ABSTRACT

Historically, community development (as a local level social development approach) originated in developing countries during the colonial times to

promote both the social and economic development of communities (see Midgley 1995). In the 1950s, the United Nations played an important role in advocating the community development approach for developing countries. According to Korten (1980), a Ford Foundation funded project in the Etawah District of Uttar Pradesh, India, in 1948 led to a certain chain of events which brought community development into prominence in the post-colonial era. Due to the remarkable success of the project, in 1952 the Indian government adopted the concept of community development as the basis of national rural development efforts. Following the Indian government’s national approach, sixty countries in Asia, Africa and Latin America adopted community development programs in the 1950s.
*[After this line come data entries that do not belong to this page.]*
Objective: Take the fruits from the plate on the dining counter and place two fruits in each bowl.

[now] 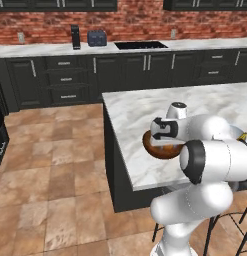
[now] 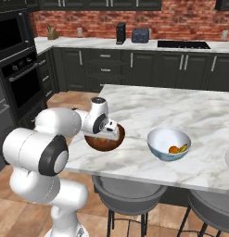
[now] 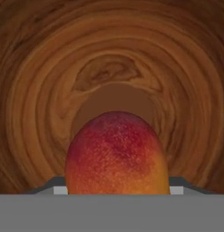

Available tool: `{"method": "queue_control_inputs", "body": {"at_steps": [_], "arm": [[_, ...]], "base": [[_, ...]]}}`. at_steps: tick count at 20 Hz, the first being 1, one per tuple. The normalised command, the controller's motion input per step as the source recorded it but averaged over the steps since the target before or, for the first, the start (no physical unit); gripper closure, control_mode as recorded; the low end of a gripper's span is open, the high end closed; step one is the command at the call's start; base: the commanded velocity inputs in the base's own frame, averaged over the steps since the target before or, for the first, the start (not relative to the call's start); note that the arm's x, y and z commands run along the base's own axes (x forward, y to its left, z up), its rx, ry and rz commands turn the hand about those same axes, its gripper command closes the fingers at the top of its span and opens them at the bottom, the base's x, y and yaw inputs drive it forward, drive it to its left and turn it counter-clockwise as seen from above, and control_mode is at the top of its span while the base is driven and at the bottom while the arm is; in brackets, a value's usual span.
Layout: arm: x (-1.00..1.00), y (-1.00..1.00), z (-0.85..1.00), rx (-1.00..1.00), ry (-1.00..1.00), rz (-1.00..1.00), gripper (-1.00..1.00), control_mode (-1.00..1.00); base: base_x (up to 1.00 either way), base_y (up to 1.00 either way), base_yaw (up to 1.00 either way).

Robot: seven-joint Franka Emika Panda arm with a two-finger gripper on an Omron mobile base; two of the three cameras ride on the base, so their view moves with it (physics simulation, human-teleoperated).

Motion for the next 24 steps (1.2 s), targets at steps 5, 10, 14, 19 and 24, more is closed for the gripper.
{"method": "queue_control_inputs", "body": {"at_steps": [5,10,14,19,24], "arm": [[0.0,0.0,-0.02,0.0,0.01,0.0,-1.0,-1.0],[0.0,0.0,0.05,0.0,0.0,0.0,-1.0,-1.0],[-0.16,0.0,0.69,0.0,0.0,0.0,-1.0,-1.0],[-0.83,0.01,1.0,0.0,0.0,0.0,-1.0,-1.0],[-0.95,0.5,0.72,-0.07,-0.01,0.0,-1.0,-1.0]], "base": [[0.0,0.0,0.0],[0.0,0.0,0.0],[0.0,0.0,0.0],[0.0,0.0,0.0],[0.0,0.0,0.0]]}}
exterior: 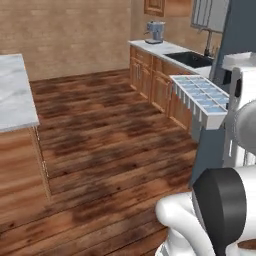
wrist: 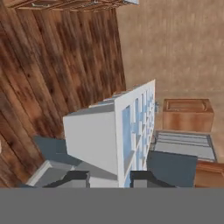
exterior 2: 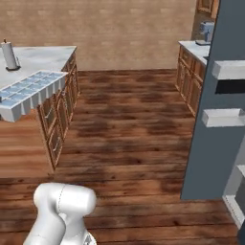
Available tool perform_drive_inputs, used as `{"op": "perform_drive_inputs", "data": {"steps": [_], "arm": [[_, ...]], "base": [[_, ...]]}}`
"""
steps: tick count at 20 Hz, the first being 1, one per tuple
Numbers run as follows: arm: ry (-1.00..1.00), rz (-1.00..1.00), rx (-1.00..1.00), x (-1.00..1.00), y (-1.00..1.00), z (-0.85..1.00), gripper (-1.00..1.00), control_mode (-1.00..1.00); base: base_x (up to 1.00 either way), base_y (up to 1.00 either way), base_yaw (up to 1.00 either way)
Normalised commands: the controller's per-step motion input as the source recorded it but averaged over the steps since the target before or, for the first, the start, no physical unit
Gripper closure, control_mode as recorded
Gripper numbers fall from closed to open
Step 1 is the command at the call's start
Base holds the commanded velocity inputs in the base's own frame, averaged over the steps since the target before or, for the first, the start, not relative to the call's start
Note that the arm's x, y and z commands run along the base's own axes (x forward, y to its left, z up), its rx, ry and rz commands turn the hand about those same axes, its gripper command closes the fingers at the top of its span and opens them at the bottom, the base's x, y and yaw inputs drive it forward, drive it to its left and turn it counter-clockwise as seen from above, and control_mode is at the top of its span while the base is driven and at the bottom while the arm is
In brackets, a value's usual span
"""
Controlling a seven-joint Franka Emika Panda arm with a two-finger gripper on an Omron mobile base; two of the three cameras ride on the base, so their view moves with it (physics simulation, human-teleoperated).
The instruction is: Open the freezer door, pick up the ice cube tray from the freezer, and place it on the dining counter.
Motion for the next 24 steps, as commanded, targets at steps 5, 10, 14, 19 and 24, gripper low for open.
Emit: {"op": "perform_drive_inputs", "data": {"steps": [5, 10, 14, 19, 24], "arm": [[0.0, 0.0, 0.0, 0.0, 0.0, 0.0, 1.0, 1.0], [0.0, 0.0, 0.0, 0.0, 0.0, 0.0, 1.0, 1.0], [0.0, 0.0, 0.0, 0.0, 0.0, 0.0, 1.0, 1.0], [0.0, 0.0, 0.0, 0.0, 0.0, 0.0, 1.0, 1.0], [0.0, 0.0, 0.0, 0.0, 0.0, 0.0, 1.0, 1.0]], "base": [[-0.22, 0.0, 1.0], [0.05, 0.09, 0.95], [0.59, 0.64, 0.53], [1.0, 0.98, 0.05], [1.0, 0.26, -0.02]]}}
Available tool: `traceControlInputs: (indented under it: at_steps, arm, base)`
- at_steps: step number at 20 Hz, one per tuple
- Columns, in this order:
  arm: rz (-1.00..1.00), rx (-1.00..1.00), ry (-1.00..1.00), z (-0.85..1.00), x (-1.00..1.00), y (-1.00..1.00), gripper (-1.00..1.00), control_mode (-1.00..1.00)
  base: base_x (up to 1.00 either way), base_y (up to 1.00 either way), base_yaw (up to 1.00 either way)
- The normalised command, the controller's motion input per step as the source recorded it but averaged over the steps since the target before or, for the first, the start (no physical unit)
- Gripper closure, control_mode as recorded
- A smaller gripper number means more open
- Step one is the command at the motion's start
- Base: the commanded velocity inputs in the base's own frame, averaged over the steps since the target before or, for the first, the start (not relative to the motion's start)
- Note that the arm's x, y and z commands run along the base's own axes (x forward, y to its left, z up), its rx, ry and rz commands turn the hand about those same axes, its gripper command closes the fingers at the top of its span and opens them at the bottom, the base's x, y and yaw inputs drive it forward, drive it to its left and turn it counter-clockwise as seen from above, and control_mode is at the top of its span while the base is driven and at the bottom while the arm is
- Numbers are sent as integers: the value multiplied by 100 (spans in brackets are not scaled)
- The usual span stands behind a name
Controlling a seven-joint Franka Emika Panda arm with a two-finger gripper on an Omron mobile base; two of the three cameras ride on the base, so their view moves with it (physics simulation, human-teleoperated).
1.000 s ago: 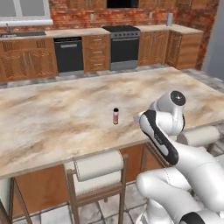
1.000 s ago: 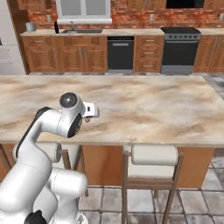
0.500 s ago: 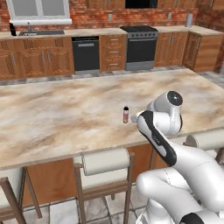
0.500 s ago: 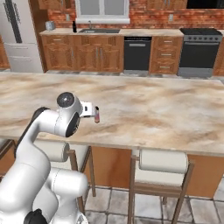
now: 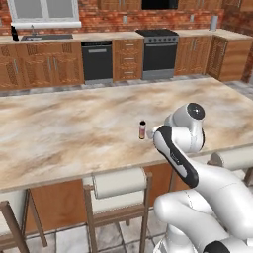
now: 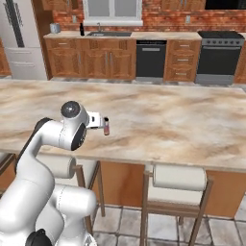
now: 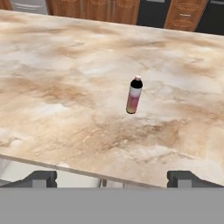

Although the national level community development program was very close to the heart of self-reliant and self-managed Indian village lifestyle, it utterly failed because of several factors: namely resistance, the use of state benefi ts by elites from village to upper levels, lack of access to villages, lack of coordination among inter-ministerial bureaucracies, an over-emphasis on social services, centrally led bureaucratic and reporting procedures, and a lack of involvement of communities and of their linkages to higher level regional units (see analysis by Korten 1980). In addition, as the nation building priority was dominated by centrally led economic growth and development, little room was provided for community development practice. In the mid 1960s, most community development programs were terminated or drastically reduced. From his analysis Korten (1980) concludes: “Community development had promised much, yet delivered little”.